### Aim of the exercise
Which lines run from the start of the data below to the line containing "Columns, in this"? Set them down exactly, with none added.

### Recorded information
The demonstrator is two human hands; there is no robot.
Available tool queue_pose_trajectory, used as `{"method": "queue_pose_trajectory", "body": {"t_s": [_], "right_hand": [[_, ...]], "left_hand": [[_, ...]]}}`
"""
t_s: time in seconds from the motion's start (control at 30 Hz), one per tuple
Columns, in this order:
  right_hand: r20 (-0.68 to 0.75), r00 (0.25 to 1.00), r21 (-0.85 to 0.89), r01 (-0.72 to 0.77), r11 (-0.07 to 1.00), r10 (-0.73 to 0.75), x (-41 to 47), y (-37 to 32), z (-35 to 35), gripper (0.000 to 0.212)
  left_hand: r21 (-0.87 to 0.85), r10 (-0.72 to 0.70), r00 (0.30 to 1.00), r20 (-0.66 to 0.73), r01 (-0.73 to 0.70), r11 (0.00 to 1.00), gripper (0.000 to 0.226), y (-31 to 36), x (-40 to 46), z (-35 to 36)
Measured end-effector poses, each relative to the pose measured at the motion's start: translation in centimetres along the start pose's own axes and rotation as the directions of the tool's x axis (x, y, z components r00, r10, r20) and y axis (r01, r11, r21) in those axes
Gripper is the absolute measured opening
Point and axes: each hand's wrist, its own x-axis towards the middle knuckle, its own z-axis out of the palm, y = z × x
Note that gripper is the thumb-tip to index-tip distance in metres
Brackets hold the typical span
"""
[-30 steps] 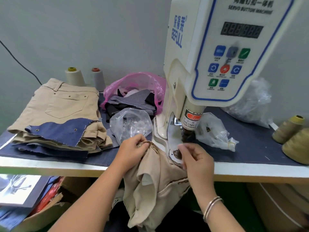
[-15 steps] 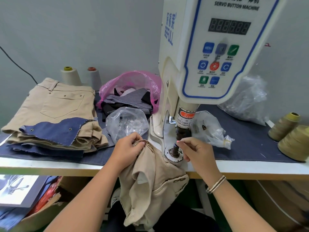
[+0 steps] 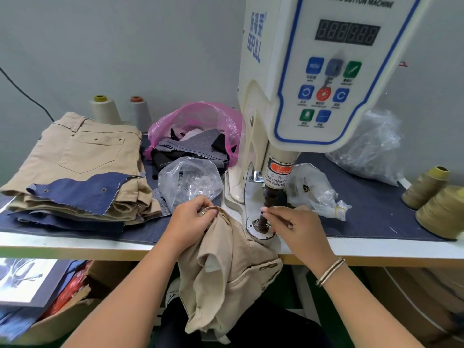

### Final answer
The demonstrator is two human hands; there is no robot.
Available tool queue_pose_trajectory, used as `{"method": "queue_pose_trajectory", "body": {"t_s": [_], "right_hand": [[_, ...]], "left_hand": [[_, ...]]}}`
"""
t_s: time in seconds from the motion's start (control at 30 Hz), one per tuple
Columns, in this order:

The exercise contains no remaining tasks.